Abschließend möchten wir berichten, dass das erste mongolische Ehepaar, Gambaat und Zogienbal, beschlossen hat, mit uns zusammenzuarbeiten. Derzeit leben die beiden noch in der Stadt und kümmern sich dort um die rechtlichen Angelegenheiten, da auch hier nicht einfach Kinder von der Straße aufgenommen werden können. Eine enge Zusammenarbeit mit den zuständigen Behörden ist notwendig, verbunden mit viel Weisheit, um ein glaubwürdiges und tragfähiges Projekt vorzustellen. Da der Buddhismus weiterhin die vorherrschende Religion ist, stehen wir oft unter dem Verdacht der Behörden, lediglich Menschen zu einem anderen Glauben bekehren zu wollen. Doch unser Ziel ist es nicht, eine Religion aufzuzwingen, sondern in erster Linie den Kindern und Menschen hier Liebe und Unterstützung zu geben. Da dies der Kern des Wesens Gottes ist, sprechen wir auch von Jesus – jedoch nur, wenn dies erwünscht ist.
Häufig fragen uns die Mongolen, warum wir ihnen helfen, obwohl wir weder mit ihnen verwandt sind noch aus ihrem Land stammen.
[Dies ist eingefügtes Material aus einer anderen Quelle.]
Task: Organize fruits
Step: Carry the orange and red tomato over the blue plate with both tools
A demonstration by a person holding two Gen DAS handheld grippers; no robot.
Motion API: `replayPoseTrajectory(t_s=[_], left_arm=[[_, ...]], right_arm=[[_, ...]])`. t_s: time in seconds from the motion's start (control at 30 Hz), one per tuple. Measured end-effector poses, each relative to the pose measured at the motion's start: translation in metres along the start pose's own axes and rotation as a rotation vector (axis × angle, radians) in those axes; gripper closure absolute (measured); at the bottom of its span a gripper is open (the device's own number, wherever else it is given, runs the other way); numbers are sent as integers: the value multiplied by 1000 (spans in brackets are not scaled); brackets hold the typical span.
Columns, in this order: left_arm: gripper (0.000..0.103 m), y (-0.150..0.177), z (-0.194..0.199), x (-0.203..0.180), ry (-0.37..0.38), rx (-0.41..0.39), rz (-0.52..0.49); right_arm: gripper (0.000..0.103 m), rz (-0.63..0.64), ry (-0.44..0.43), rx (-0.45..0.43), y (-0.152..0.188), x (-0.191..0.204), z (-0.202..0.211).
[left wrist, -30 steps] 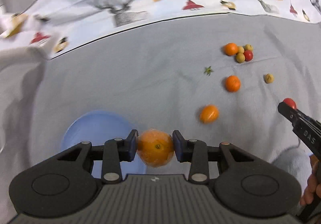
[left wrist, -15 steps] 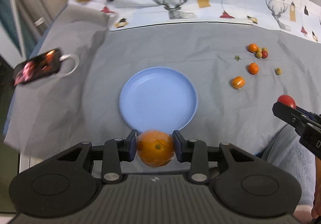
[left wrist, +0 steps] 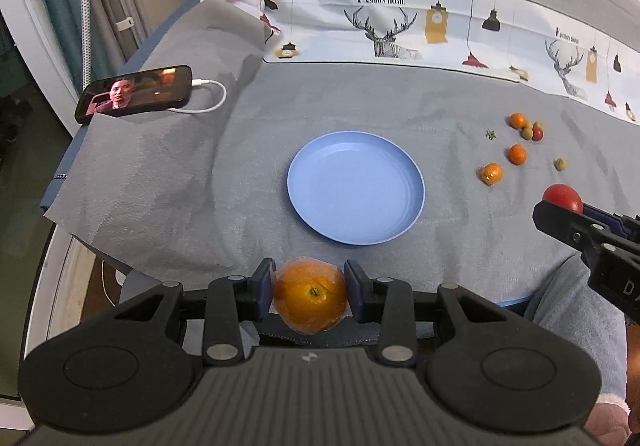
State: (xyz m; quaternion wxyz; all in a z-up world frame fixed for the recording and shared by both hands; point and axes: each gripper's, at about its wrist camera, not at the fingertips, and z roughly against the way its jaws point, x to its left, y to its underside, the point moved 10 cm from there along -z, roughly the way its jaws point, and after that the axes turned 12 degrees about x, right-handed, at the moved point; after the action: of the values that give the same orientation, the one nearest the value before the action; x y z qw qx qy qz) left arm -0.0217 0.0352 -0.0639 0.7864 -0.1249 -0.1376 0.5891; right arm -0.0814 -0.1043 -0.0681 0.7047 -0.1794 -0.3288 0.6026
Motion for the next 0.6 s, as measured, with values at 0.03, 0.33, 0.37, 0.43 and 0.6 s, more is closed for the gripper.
replayPoseTrajectory(t_s=[0.03, 0.33, 0.37, 0.43, 0.6], left_arm=[[62, 0, 1, 1, 3, -2, 2], [62, -2, 0, 6, 24, -8, 11], [62, -2, 0, 7, 25, -7, 12], [62, -3, -2, 8, 26, -4, 14], [62, -6, -7, 9, 27, 7, 19]], right_arm=[[73, 5, 4, 1, 0, 2, 0], [73, 27, 22, 11, -2, 8, -2], [73, 28, 22, 13, -2, 9, -3], [73, 30, 23, 16, -2, 9, -4], [73, 25, 25, 28, -3, 7, -10]])
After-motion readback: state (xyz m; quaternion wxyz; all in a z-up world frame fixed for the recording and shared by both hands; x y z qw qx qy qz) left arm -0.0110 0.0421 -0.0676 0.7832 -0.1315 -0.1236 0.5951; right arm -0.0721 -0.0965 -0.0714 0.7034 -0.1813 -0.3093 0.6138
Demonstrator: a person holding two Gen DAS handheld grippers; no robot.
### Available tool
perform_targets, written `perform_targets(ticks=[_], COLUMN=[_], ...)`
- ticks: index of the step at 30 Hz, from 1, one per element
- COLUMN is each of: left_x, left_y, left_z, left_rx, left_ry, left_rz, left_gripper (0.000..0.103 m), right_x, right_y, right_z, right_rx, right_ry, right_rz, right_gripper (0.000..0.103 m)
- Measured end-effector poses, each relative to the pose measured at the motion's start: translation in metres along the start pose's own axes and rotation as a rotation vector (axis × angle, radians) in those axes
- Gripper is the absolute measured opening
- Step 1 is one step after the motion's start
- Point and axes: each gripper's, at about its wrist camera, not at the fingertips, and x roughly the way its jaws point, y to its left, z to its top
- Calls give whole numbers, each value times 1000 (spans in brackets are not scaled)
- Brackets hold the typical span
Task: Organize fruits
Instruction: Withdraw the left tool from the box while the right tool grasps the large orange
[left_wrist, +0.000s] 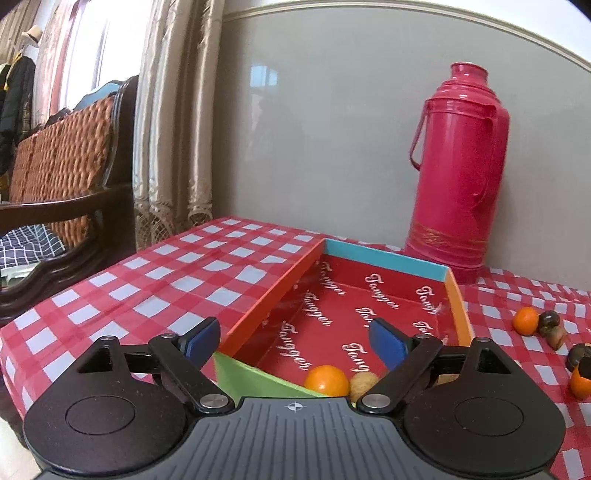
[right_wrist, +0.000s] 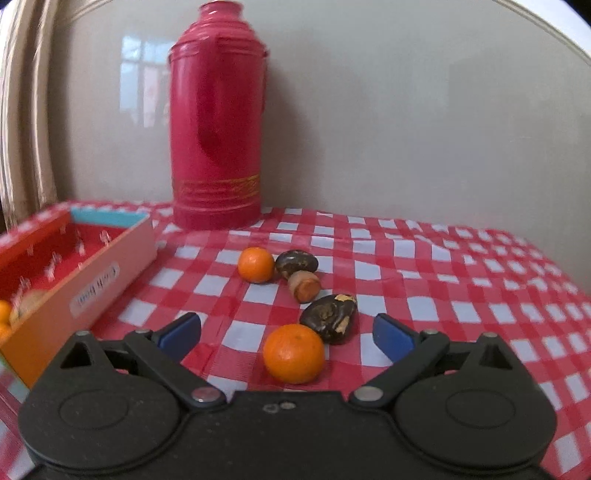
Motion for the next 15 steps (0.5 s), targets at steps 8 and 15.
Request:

In solchen Gesprächen können wir bezeugen, dass wir uns vor 24 Jahren Jesus zugewandt haben und durch diese Begegnung eine grundlegende Veränderung unseres Herzens erfahren durften. Ohne diese Transformation würden wir unsere Zeit und Ressourcen vermutlich ausschließlich für unsere eigenen Bedürfnisse einsetzen, statt sie den Armen und Waisen in diesem Land zu widmen.
Ein Treffen mit einer hochrangigen Verantwortlichen für Kinder- und Jugendarbeit kurz nach den Wahlen brachte uns wichtige Kontakte. Sie wurde kürzlich ins Parlament gewählt und plant, uns bald vor Ort zu besuchen. Gambaat hatte mit ihrem Mann einmal zusammen gearbeitet und so öffnete sich diese Tür für uns sehr schnell. Wenn dann ein bisschen Ruhe in die neue Regierungsbildung gekommen ist, wird sie mit ihrer Familie zu uns nach Schaar Hooloi kommen. Wir denken, dass wir dann die offizielle Eröffnung des Kinderdorfes vornehmen können, da zu diesem Zeitpunkt auch Knut und Debora Kotzbauer hier sind. Peter Beck musste seine Mongoleireise aus familiären Gründen leider verschieben.
Unser Ziel ist es, das neue Haus bis Mitte September bezugsfertig zu haben.Wir haben jetzt auch zwei Schreiner gefunden, die sich die nächsten Monate mit dem Bau von Türen, Schränken, Kindermöbeln und sonstigen Holzarbeiten beschäftigen. Wir freuen uns darauf bald ein normales Zuhause zu haben, da wir momentan noch viele Dinge provisorisch handhaben.
Trotz der Herausforderungen bleibt die Arbeit ermutigend. Wenn wir die armen Kinder hier sehen, wird uns klar, warum wir das tun: Aus Liebe und Dankbarkeit für die Veränderung, die Jesus in unserem Leben bewirkt hat.